Chromosome analysis by high illumination flow cytometry.

作者信息

Bartholdi M F, Sinclair D C, Cram L S

出版信息

Cytometry. 1983 May;3(6):395-401. doi: 10.1002/cyto.990030602.

Abstract

Fluorescence measurements from metaphase chromosomes of the Chinese hamster, stained with propidium iodide excited at high illumination irradiance, completely resolve each chromosome type. The measurements are performed in a specially designed flow cytometer that achieves high irradiance (4 MW/cm2) by using high power laser output (2 W at 488 nm) focused to small spot size (1% irradiance variation over 2 microns). The coefficient of variation of each chromosome peak is near 1.5%. Saturation of the fluorescence transition and photobleaching, two consequences of high irradiance, are shown to occur.
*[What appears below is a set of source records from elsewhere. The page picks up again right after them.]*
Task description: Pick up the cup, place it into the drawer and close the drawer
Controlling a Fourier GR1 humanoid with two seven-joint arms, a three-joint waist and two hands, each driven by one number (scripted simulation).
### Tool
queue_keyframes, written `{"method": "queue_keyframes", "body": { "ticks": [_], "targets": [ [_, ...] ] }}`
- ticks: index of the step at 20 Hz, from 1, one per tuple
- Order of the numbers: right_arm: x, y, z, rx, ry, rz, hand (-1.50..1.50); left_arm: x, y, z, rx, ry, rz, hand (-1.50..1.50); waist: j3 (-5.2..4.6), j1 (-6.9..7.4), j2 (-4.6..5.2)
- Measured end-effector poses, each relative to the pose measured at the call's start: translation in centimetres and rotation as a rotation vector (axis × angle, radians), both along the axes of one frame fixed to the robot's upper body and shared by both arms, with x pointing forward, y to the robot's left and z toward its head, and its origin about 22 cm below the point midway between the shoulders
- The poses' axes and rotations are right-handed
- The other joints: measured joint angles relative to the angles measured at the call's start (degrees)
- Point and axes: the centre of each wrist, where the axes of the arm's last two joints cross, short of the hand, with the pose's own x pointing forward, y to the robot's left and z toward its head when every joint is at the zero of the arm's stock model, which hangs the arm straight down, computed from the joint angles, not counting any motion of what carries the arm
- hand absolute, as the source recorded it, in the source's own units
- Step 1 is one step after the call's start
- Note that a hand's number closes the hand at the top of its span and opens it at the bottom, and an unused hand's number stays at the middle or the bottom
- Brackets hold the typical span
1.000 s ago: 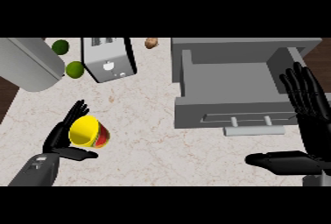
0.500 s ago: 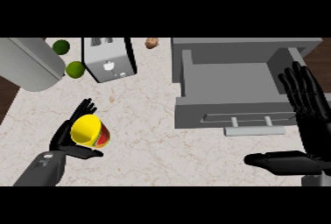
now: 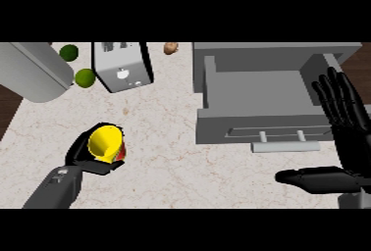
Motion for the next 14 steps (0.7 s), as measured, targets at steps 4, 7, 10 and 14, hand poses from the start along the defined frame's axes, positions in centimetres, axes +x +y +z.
{"method": "queue_keyframes", "body": {
  "ticks": [4,7,10,14],
  "targets": [
    [0.0,0.2,-0.1,-0.001,0.001,0.001,-1.5,0.3,-1.3,-0.1,-0.059,0.004,-0.025,1.5,-0.04,0.02,0.0],
    [0.1,0.1,-0.2,-0.001,0.005,-0.007,-1.5,0.7,-1.7,0.1,-0.089,-0.016,-0.029,1.5,-0.07,0.08,0.03],
    [-0.1,-0.2,-0.1,-0.009,0.002,-0.009,-1.5,0.9,-2.1,0.2,-0.115,-0.065,0.019,1.5,-0.05,0.1,-0.03],
    [-0.1,0.0,-0.3,-0.008,-0.001,-0.024,-1.5,-0.1,-1.0,-0.2,-0.151,-0.132,0.239,1.5,-0.03,0.68,-0.1]
  ]
}}
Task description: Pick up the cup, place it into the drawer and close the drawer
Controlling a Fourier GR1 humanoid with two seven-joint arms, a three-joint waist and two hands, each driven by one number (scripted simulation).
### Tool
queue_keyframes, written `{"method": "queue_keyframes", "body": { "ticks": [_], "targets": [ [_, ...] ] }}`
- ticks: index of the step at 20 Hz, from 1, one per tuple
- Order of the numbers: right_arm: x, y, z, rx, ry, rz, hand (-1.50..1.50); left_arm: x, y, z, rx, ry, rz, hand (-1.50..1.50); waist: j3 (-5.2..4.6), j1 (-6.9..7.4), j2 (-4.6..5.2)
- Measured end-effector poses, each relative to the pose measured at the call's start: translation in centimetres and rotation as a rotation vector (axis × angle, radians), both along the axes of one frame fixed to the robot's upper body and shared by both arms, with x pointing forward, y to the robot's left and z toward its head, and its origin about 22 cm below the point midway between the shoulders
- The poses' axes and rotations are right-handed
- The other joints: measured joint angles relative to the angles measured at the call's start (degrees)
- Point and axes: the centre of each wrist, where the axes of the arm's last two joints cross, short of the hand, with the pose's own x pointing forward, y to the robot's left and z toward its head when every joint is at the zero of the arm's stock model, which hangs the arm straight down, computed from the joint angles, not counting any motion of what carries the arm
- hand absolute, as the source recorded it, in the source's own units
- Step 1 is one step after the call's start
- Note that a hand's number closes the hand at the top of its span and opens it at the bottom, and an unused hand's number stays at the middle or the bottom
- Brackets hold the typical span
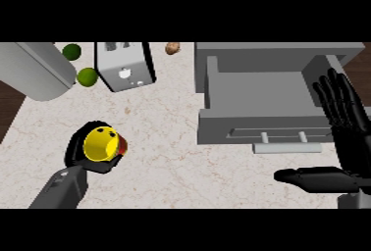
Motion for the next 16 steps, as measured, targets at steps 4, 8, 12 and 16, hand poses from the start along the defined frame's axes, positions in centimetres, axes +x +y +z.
{"method": "queue_keyframes", "body": {
  "ticks": [4,8,12,16],
  "targets": [
    [-0.1,-0.5,-0.1,0.002,0.0,-0.008,-1.5,0.0,0.7,0.3,-0.027,-0.055,0.149,1.5,0.07,0.2,-0.16],
    [0.1,-0.8,-0.3,-0.005,0.002,-0.01,-1.5,1.4,-0.3,1.3,-0.042,-0.12,0.183,1.5,0.14,0.32,-0.29],
    [0.0,-1.0,-0.1,-0.003,0.002,-0.019,-1.5,3.5,-1.4,3.4,-0.028,-0.181,0.14,1.5,0.2,0.64,-0.52],
    [-0.3,-1.5,0.1,-0.002,0.005,-0.025,-1.5,6.0,-3.7,6.5,-0.012,-0.265,0.09,1.5,0.25,0.95,-0.73]
  ]
}}
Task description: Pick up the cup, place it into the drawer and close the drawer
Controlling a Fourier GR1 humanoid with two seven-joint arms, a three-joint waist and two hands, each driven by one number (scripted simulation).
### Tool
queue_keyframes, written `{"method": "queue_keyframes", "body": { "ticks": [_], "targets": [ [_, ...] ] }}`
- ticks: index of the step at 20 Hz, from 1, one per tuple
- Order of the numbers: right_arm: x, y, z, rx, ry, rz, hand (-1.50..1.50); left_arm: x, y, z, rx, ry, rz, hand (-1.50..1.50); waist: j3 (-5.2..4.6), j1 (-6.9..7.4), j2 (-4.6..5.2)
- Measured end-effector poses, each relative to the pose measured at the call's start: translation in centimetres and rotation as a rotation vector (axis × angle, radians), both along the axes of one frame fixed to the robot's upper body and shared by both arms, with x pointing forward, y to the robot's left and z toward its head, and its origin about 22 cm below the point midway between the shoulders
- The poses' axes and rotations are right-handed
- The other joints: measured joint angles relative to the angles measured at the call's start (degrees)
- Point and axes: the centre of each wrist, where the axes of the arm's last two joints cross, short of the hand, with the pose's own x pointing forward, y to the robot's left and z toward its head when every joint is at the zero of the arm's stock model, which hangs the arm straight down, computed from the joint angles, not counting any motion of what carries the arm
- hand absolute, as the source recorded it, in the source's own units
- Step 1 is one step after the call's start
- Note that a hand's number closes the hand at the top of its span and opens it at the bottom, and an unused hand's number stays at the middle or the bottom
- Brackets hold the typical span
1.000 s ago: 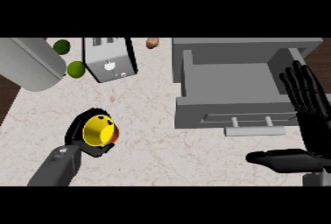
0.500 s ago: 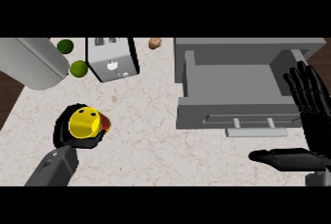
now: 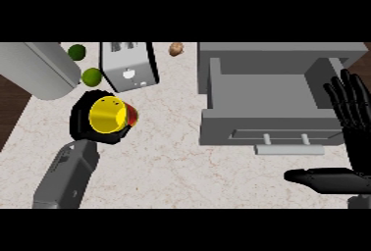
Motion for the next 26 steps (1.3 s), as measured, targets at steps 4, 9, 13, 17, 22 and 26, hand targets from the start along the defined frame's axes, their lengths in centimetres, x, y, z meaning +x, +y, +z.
{"method": "queue_keyframes", "body": {
  "ticks": [4,9,13,17,22,26],
  "targets": [
    [-0.1,-0.4,-0.1,-0.004,0.004,-0.009,-1.5,2.2,-2.8,4.0,0.043,-0.067,-0.044,1.5,0.03,0.32,-0.15],
    [-0.5,-1.3,-0.2,-0.003,0.012,-0.009,-1.5,3.5,-7.1,9.4,0.084,-0.12,-0.096,1.5,0.04,0.32,-0.18],
    [-0.5,-1.8,-0.5,0.006,0.013,-0.008,-1.5,4.4,-10.5,13.8,0.126,-0.128,-0.131,1.5,0.03,-0.02,-0.05],
    [-0.2,-1.6,-0.4,0.007,0.006,-0.004,-1.5,5.5,-13.9,17.3,0.176,-0.119,-0.141,1.5,0.01,-0.49,0.12],
    [0.1,-1.9,-0.3,0.003,0.003,-0.005,-1.5,6.9,-17.2,20.9,0.221,-0.097,-0.137,1.5,0.0,-0.95,0.29],
    [-0.2,-1.5,-0.3,0.003,0.001,-0.001,-1.5,7.4,-19.3,22.4,0.23,-0.057,-0.143,1.5,0.0,-1.21,0.34]
  ]
}}
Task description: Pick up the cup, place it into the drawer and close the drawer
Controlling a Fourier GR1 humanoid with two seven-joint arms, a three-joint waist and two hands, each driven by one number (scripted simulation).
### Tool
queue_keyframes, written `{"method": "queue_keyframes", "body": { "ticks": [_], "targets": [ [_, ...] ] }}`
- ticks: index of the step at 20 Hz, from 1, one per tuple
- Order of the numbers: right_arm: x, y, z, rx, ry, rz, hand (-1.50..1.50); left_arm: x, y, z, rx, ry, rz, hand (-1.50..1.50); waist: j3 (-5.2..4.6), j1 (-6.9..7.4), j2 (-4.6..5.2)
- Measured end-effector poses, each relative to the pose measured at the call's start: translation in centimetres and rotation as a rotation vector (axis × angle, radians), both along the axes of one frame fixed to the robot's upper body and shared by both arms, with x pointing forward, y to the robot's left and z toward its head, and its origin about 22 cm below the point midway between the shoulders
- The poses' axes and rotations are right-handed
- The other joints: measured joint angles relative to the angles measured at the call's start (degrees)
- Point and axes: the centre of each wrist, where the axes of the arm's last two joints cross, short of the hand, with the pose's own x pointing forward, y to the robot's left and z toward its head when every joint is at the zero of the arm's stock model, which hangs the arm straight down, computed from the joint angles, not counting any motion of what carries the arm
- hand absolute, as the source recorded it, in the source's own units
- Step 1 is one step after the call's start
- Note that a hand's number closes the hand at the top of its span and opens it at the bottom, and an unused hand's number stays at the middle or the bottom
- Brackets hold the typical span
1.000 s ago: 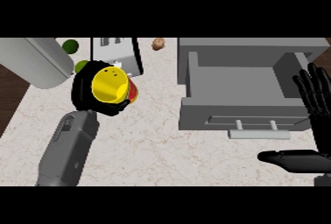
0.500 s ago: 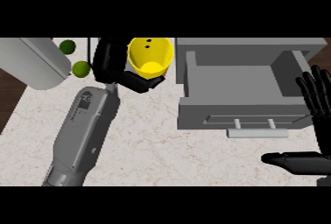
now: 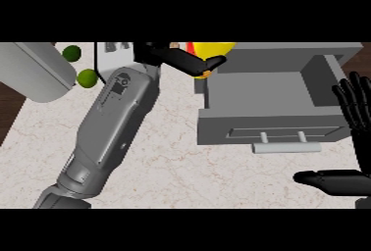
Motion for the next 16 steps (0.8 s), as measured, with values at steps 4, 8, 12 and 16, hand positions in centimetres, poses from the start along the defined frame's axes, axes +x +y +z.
{"method": "queue_keyframes", "body": {
  "ticks": [4,8,12,16],
  "targets": [
    [0.0,0.1,-0.1,-0.006,-0.002,0.008,-1.5,0.6,-2.0,0.8,0.011,0.049,0.004,1.5,0.01,-0.38,0.1],
    [0.4,0.5,0.3,-0.01,-0.004,0.015,-1.5,1.1,-3.5,0.8,0.036,0.099,0.016,1.5,0.0,-0.83,0.22],
    [0.3,-0.1,0.5,-0.01,-0.008,0.022,-1.5,1.0,-4.6,-0.3,0.069,0.129,0.026,1.5,0.01,-1.36,0.29],
    [0.5,-0.1,0.5,-0.007,-0.006,0.03,-1.5,0.9,-5.1,-1.7,0.105,0.145,0.032,1.5,0.02,-1.87,0.41]
  ]
}}
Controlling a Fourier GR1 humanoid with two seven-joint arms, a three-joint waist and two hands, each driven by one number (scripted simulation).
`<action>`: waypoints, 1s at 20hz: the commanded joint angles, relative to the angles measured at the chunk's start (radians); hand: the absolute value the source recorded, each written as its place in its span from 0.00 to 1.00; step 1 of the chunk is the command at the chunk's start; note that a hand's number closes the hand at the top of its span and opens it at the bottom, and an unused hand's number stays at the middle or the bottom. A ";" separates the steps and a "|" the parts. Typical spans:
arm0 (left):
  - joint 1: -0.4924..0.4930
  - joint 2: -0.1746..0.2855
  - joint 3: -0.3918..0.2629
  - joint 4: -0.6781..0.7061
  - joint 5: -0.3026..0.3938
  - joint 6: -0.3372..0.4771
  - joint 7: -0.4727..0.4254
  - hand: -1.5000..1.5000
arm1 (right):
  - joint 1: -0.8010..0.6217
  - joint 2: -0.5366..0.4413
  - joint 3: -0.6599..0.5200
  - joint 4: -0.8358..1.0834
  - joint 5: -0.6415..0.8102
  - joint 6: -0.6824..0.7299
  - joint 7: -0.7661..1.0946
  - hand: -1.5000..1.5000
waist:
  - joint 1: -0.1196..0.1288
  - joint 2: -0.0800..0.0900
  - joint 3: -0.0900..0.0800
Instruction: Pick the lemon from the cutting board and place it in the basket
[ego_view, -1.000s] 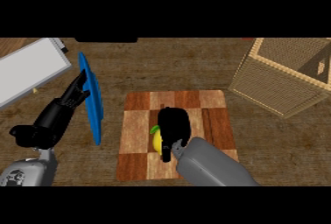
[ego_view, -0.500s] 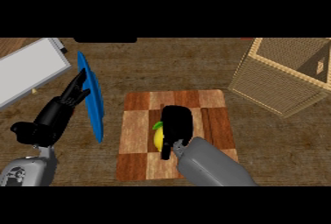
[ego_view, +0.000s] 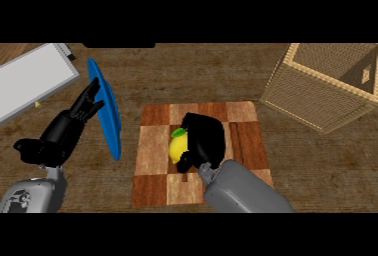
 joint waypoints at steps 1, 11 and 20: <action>0.007 -0.003 0.006 0.017 -0.004 0.004 -0.016 0.50 | -0.023 0.002 -0.027 -0.168 0.008 -0.127 0.059 1.00 | -0.004 0.000 0.000; -0.010 0.013 0.019 0.053 0.000 -0.016 -0.024 0.50 | -0.124 0.002 -0.049 -0.495 0.258 -0.163 0.291 1.00 | -0.007 -0.001 -0.001; 0.024 -0.002 -0.004 -0.037 -0.011 -0.007 0.005 0.50 | -0.223 0.002 -0.241 -0.587 0.342 0.181 0.376 1.00 | -0.005 -0.005 -0.001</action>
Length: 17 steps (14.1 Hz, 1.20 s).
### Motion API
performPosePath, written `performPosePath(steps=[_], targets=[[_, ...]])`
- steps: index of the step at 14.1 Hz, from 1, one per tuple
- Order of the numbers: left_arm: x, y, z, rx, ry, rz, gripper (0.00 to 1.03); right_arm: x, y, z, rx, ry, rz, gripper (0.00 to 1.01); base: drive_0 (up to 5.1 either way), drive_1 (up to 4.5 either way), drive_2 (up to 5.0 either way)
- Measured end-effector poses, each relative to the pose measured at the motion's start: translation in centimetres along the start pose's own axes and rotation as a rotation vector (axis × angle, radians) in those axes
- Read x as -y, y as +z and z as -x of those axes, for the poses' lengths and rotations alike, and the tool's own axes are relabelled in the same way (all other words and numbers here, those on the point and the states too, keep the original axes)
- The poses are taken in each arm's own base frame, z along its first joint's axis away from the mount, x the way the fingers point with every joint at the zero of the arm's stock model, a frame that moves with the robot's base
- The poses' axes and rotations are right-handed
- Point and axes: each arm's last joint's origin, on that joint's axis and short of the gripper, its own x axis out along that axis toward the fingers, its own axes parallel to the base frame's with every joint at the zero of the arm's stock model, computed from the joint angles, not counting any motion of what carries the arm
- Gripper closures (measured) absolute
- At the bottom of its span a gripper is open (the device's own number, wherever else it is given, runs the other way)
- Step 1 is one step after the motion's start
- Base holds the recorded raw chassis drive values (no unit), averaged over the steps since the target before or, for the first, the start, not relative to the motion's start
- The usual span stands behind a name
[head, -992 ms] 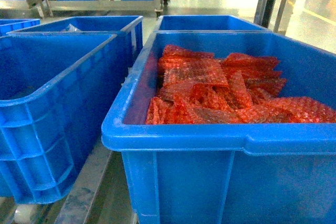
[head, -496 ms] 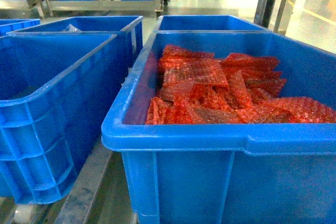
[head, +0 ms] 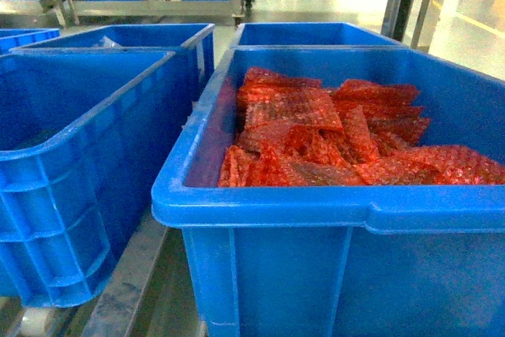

Even with a nonlinear dependence of fluorescence upon illumination irradiance, fluorescence retains a proportional response to chromosome type; each chromosome peak maintains a consistent ratio to the others at every irradiance. No perturbation of fluorescence by the optical or geometrical properties of the chromosomes is evident. The advantages of high irradiance illumination are an increase in fluorescence sufficient to reduce the statistical error in photoelectron number to a low level and reduced influence of laser power fluctuations and variable chromosome flow trajectories on the precision. These benefits improve the resolution of chromosome analysis by flow cytometry, particularly the resolution of smaller chromosomes.

摘要

用碘化丙啶染色的中国仓鼠中期染色体,在高光照辐照度下激发,荧光测量能完全分辨出每种染色体类型。测量在专门设计的流式细胞仪中进行,该仪器通过使用高功率激光输出(488nm波长处2W)聚焦到小光斑尺寸(2微米范围内辐照度变化1%)来实现高辐照度(4MW/cm²)。每个染色体峰的变异系数接近1.5%。研究表明,高辐照度会导致荧光跃迁饱和和光漂白这两种后果。即使荧光与光照辐照度呈非线性关系,荧光对染色体类型仍保持比例响应;在每个辐照度下,每个染色体峰与其他峰的比例保持一致。未发现染色体的光学或几何特性对荧光有明显干扰。高辐照度照明的优点是荧光增加,足以将光电子数的统计误差降低到低水平,并且降低了激光功率波动和可变染色体流动轨迹对精度的影响。这些优点提高了流式细胞术染色体分析的分辨率,尤其是较小染色体的分辨率。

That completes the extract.